TO DO:
Print the entries below exactly as they appear, from the first line up to and including the line with "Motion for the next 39". Do not print any pictures.

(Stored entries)
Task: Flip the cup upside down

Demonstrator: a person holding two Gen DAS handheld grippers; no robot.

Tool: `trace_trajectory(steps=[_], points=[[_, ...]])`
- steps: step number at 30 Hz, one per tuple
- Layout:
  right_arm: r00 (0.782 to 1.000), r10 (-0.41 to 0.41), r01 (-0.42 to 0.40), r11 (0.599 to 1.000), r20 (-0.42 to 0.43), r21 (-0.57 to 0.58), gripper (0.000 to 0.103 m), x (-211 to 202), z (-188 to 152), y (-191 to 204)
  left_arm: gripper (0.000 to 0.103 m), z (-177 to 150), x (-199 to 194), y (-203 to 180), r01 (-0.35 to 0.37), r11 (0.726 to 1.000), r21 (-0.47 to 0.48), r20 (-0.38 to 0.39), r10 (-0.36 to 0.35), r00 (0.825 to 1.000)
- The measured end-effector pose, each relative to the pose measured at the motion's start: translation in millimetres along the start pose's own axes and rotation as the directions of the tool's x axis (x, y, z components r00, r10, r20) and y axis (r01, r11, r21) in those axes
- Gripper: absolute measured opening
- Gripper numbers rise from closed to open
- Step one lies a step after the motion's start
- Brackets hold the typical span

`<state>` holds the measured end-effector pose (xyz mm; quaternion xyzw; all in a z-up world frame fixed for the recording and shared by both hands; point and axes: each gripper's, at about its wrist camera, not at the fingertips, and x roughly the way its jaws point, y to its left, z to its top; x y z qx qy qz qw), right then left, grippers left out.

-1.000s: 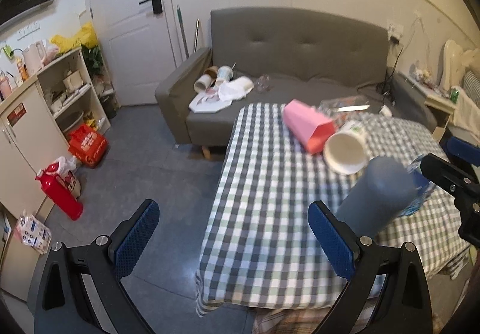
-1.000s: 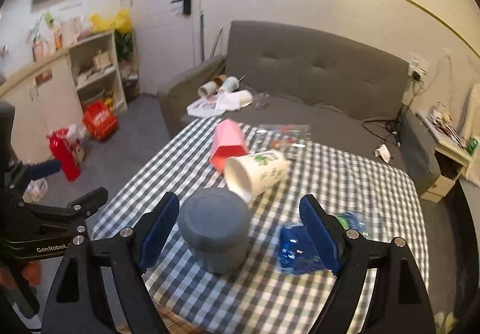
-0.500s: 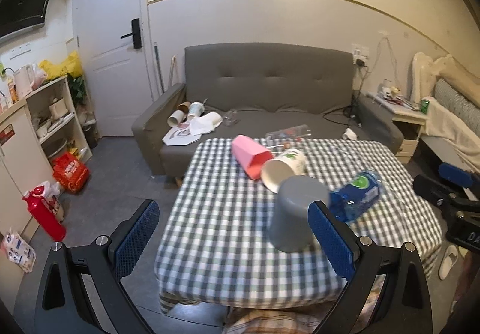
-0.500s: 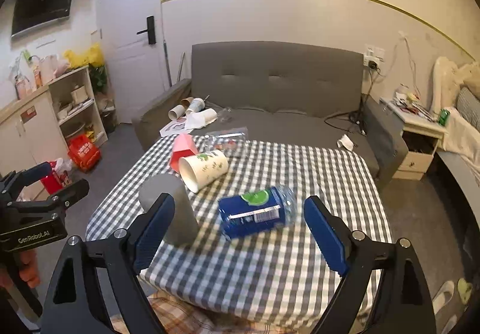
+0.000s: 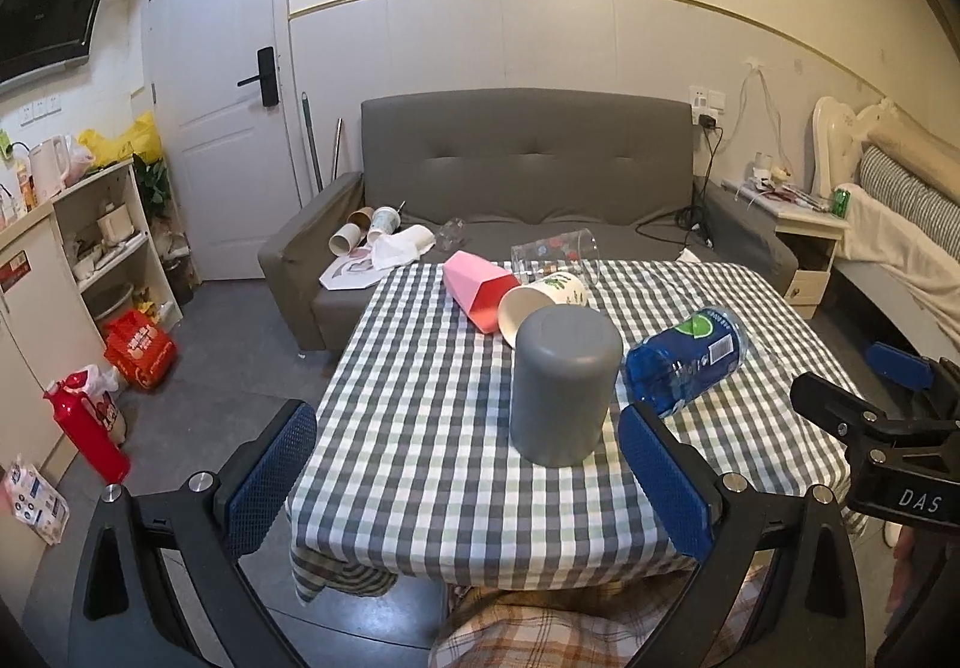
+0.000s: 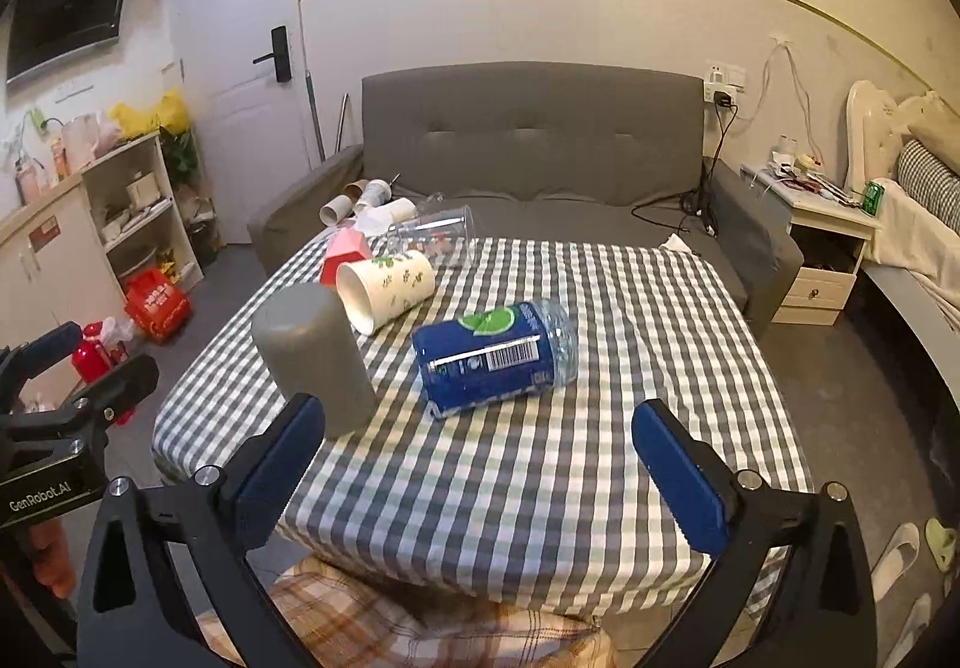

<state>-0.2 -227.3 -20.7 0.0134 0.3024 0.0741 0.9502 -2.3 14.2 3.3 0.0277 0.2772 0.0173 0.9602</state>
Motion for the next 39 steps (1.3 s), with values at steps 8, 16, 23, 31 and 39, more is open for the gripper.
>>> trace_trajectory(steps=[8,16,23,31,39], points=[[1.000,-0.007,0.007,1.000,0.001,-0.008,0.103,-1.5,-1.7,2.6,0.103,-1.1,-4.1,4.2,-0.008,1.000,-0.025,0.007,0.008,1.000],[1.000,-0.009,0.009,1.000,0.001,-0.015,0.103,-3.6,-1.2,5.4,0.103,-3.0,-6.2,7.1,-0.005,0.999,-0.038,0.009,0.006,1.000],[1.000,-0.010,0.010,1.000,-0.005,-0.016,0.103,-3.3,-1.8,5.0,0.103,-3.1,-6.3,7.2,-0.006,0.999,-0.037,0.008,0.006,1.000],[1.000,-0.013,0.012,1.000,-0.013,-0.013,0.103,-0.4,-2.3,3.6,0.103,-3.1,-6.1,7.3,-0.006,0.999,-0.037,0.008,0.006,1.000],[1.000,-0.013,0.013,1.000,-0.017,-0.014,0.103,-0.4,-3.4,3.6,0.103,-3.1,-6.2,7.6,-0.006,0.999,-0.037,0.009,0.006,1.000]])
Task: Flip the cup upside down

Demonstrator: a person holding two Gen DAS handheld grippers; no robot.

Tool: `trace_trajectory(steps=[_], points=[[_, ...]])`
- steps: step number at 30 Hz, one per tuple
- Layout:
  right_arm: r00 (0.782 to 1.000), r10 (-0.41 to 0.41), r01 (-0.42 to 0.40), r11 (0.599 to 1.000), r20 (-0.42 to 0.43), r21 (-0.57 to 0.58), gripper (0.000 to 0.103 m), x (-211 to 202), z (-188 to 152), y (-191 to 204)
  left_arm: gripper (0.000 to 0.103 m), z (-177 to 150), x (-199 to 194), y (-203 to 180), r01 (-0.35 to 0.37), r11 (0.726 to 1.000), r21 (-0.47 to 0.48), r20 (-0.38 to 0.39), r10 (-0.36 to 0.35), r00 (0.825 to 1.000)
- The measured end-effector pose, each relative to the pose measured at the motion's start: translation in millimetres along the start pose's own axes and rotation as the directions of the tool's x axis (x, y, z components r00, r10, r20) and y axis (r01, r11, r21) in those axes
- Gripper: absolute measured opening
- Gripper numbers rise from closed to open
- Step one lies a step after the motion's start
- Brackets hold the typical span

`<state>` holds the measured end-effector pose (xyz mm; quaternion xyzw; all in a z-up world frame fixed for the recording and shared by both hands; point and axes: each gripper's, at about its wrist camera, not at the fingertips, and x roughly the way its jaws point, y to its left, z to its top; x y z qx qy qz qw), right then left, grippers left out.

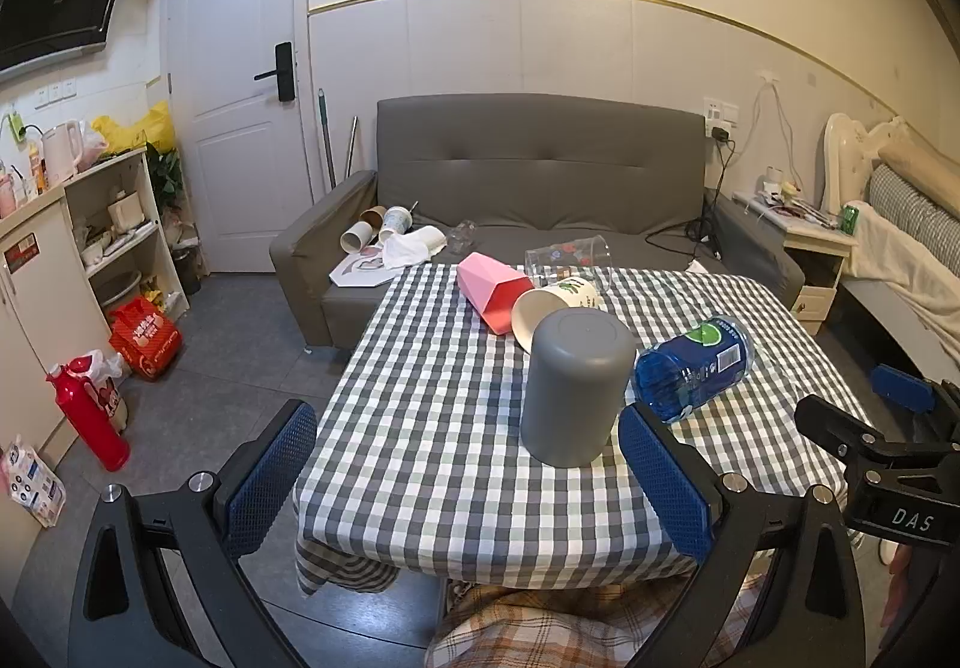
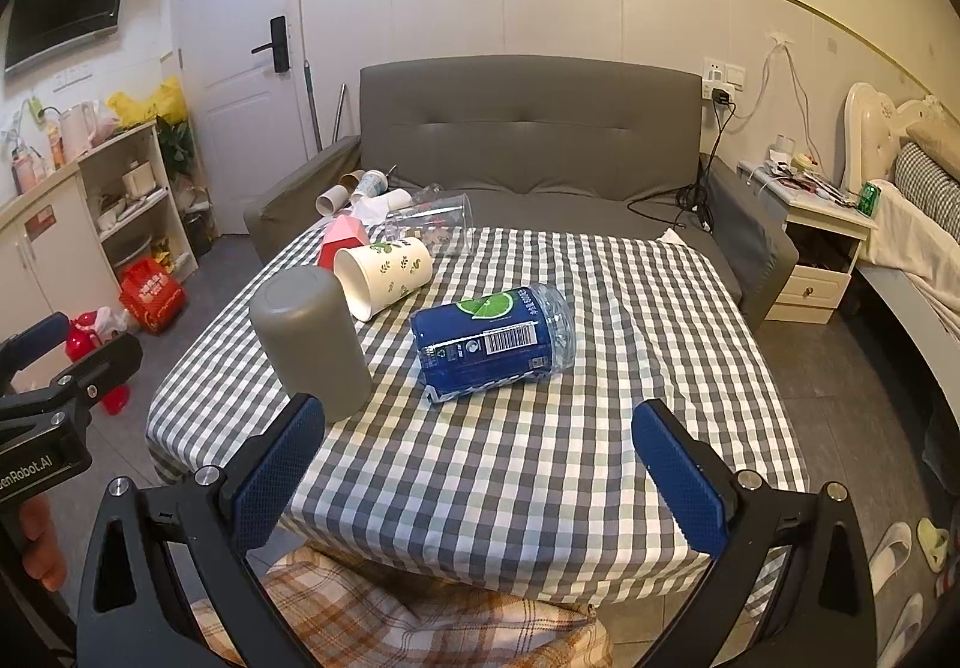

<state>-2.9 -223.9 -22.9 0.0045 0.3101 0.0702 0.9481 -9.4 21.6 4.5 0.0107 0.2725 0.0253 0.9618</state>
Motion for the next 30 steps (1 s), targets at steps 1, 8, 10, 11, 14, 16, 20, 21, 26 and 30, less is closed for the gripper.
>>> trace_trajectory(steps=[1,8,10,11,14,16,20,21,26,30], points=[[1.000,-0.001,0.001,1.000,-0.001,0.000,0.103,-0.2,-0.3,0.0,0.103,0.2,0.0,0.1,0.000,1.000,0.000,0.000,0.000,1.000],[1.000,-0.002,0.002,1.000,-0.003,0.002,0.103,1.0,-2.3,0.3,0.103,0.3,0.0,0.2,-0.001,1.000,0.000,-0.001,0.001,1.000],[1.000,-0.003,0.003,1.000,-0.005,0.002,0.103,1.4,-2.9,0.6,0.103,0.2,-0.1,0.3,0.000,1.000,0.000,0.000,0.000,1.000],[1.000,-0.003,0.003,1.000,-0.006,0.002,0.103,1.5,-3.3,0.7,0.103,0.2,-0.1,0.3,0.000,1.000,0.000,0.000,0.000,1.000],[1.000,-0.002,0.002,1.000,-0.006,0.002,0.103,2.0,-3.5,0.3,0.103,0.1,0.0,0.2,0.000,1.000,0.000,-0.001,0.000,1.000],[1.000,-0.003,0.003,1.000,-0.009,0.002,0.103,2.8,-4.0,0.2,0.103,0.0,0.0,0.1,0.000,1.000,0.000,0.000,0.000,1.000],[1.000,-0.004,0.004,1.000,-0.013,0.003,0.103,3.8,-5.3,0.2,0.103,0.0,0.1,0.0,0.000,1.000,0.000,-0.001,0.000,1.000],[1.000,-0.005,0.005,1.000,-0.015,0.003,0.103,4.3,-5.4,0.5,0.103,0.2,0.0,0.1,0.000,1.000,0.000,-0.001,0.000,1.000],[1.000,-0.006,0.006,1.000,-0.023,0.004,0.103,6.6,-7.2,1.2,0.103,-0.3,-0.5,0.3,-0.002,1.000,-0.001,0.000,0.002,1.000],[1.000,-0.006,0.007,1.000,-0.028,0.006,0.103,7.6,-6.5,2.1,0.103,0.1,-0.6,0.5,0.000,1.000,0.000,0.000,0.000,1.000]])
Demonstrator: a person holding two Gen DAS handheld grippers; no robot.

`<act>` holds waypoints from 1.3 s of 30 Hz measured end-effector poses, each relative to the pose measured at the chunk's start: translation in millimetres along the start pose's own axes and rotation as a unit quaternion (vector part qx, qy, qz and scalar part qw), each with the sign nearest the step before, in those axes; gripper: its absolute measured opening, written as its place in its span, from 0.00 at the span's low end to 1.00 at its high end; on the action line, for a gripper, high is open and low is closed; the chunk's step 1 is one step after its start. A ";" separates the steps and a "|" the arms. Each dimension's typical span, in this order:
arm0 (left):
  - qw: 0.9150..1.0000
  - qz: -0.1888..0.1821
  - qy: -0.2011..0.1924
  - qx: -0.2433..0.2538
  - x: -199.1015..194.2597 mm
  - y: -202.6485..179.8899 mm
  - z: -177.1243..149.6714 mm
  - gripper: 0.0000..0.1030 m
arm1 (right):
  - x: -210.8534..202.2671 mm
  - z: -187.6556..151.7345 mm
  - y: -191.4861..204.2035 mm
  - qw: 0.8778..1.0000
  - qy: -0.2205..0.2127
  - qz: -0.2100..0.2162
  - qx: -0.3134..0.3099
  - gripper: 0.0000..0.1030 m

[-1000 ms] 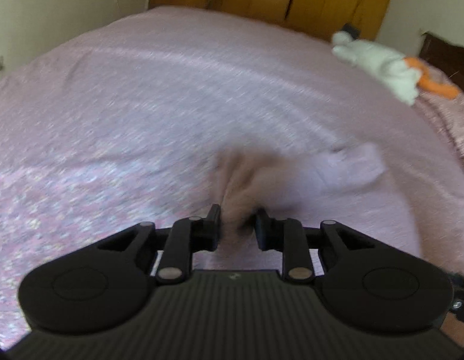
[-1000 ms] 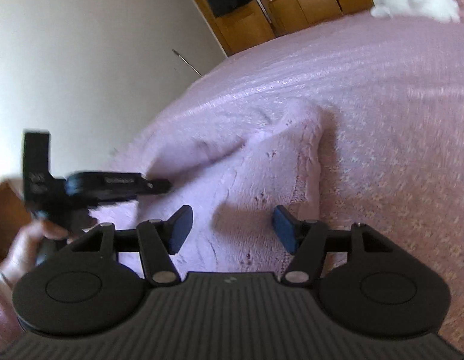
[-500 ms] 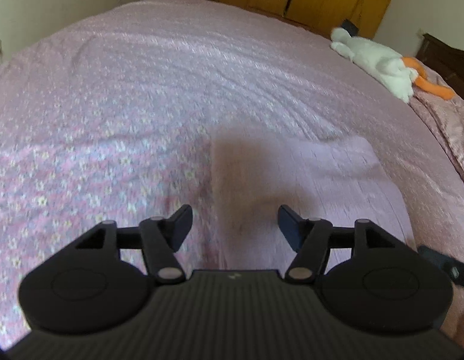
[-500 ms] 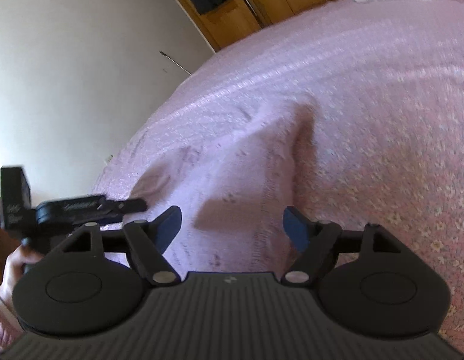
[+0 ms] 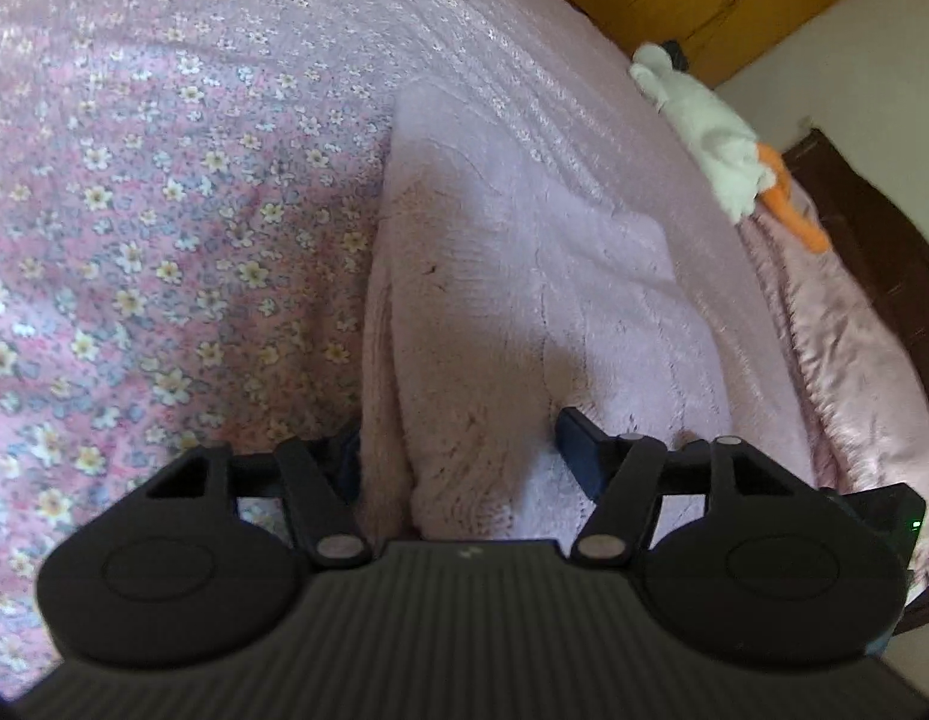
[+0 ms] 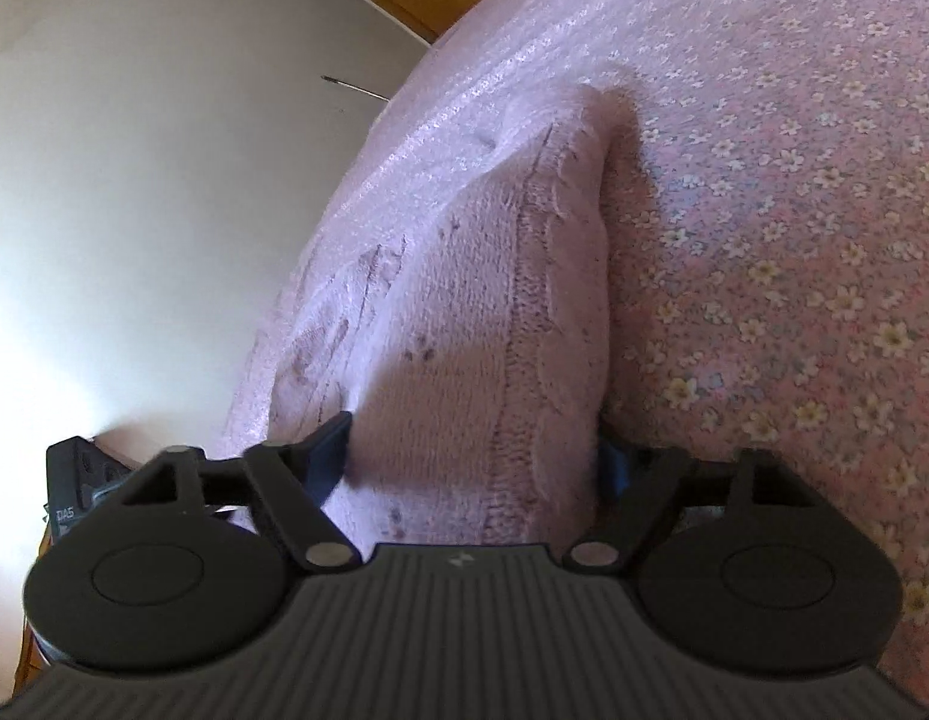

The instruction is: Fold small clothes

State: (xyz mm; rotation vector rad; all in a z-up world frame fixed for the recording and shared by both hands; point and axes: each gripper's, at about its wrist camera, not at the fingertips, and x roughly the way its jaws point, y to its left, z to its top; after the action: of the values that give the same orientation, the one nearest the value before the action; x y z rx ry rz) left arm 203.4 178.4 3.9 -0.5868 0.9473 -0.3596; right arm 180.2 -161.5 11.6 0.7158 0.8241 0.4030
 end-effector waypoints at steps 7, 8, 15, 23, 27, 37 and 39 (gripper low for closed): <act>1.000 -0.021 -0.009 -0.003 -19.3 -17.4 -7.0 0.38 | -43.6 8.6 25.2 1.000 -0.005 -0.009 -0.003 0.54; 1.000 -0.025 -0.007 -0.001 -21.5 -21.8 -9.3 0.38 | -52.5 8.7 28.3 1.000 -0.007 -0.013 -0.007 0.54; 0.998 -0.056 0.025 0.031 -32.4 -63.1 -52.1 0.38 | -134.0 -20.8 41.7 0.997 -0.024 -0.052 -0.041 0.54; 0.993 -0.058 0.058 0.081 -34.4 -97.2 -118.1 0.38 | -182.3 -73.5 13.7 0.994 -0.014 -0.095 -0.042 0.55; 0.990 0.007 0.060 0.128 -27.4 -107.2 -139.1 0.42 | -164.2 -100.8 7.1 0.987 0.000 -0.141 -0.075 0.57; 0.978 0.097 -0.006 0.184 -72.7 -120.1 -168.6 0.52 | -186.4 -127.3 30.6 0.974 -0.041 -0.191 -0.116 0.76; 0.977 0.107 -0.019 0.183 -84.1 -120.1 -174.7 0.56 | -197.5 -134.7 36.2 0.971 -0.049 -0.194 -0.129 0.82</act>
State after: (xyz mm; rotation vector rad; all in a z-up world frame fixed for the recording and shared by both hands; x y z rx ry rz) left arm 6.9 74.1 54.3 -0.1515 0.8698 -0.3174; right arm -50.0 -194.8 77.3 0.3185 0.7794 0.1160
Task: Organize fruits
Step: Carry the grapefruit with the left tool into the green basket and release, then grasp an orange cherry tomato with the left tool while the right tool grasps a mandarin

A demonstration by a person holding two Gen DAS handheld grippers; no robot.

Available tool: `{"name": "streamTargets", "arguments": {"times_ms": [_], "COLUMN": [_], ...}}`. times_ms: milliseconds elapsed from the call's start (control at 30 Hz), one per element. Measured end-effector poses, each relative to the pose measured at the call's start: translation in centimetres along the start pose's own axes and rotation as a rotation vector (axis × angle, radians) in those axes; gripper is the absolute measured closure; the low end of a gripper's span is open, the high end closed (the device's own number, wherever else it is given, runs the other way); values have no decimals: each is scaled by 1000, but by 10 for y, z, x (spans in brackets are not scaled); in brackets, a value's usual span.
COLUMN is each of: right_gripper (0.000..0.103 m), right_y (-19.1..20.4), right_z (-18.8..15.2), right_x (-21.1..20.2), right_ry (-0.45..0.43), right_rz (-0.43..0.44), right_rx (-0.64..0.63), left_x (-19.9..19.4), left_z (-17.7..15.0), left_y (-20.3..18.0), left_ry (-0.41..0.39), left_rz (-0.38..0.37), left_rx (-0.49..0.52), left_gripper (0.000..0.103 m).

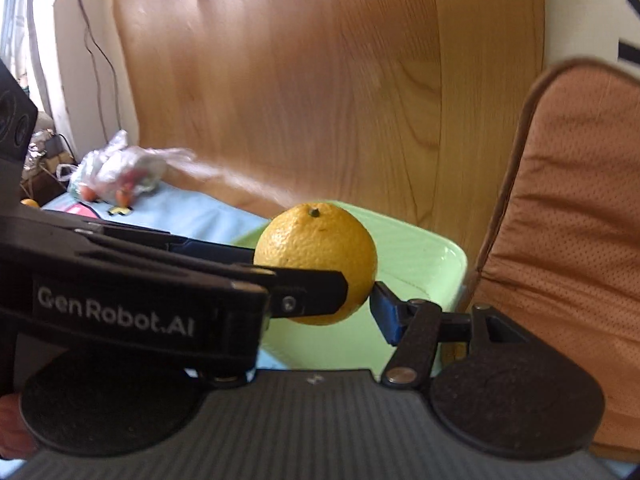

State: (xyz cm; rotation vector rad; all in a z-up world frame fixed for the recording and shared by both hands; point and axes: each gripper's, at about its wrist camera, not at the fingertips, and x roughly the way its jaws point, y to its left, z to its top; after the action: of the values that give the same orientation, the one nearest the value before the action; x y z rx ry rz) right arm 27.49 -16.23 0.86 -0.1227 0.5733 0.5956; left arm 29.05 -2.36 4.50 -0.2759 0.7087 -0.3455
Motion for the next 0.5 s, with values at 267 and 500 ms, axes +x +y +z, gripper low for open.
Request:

TASK SOLUTION:
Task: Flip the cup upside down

Demonstrator: a person holding two Gen DAS handheld grippers; no robot.

Tool: `trace_trajectory(steps=[_], points=[[_, ...]])`
- steps: step number at 30 Hz, one per tuple
- Layout:
  right_arm: r00 (0.782 to 1.000), r10 (-0.41 to 0.41), r01 (-0.42 to 0.40), r11 (0.599 to 1.000), r20 (-0.42 to 0.43), r21 (-0.57 to 0.58), gripper (0.000 to 0.103 m), x (-211 to 202), z (-188 to 152), y (-191 to 204)
  left_arm: gripper (0.000 to 0.103 m), z (-177 to 150), x (-199 to 194), y (-203 to 180), r01 (-0.35 to 0.37), r11 (0.726 to 1.000), r21 (-0.47 to 0.48), r20 (-0.38 to 0.39), r10 (-0.36 to 0.35), r00 (0.825 to 1.000)
- The measured end-effector pose, each relative to the pose measured at the motion's start: translation in millimetres along the start pose's own axes and rotation as the directions of the tool's x axis (x, y, z components r00, r10, r20) and y axis (r01, r11, r21) in those axes
- Gripper: absolute measured opening
- Gripper numbers rise from closed to open
- Step one lies a step after the motion's start
- Brackets hold the typical span

`<state>` holds the measured end-effector pose (xyz mm; quaternion xyzw; all in a z-up world frame fixed for the recording and shared by both hands; point and axes: each gripper's, at about its wrist camera, not at the fingertips, and x roughly the way its jaws point, y to its left, z to its top; x y z qx qy qz qw), right then left, grippers left out.

-1.000s: 
-1.000s: 
-0.500s: 
-0.500s: 
+0.000s: 
+0.000s: 

<state>-0.2 -227.3 -20.7 0.0134 0.3024 0.0741 0.9502 -2.3 14.2 3.3 0.0277 0.2772 0.0173 0.9602</state>
Motion for the next 39 steps (1.3 s), with values at steps 8, 16, 23, 31 and 39, more is open for the gripper.

Thus the exercise is complete.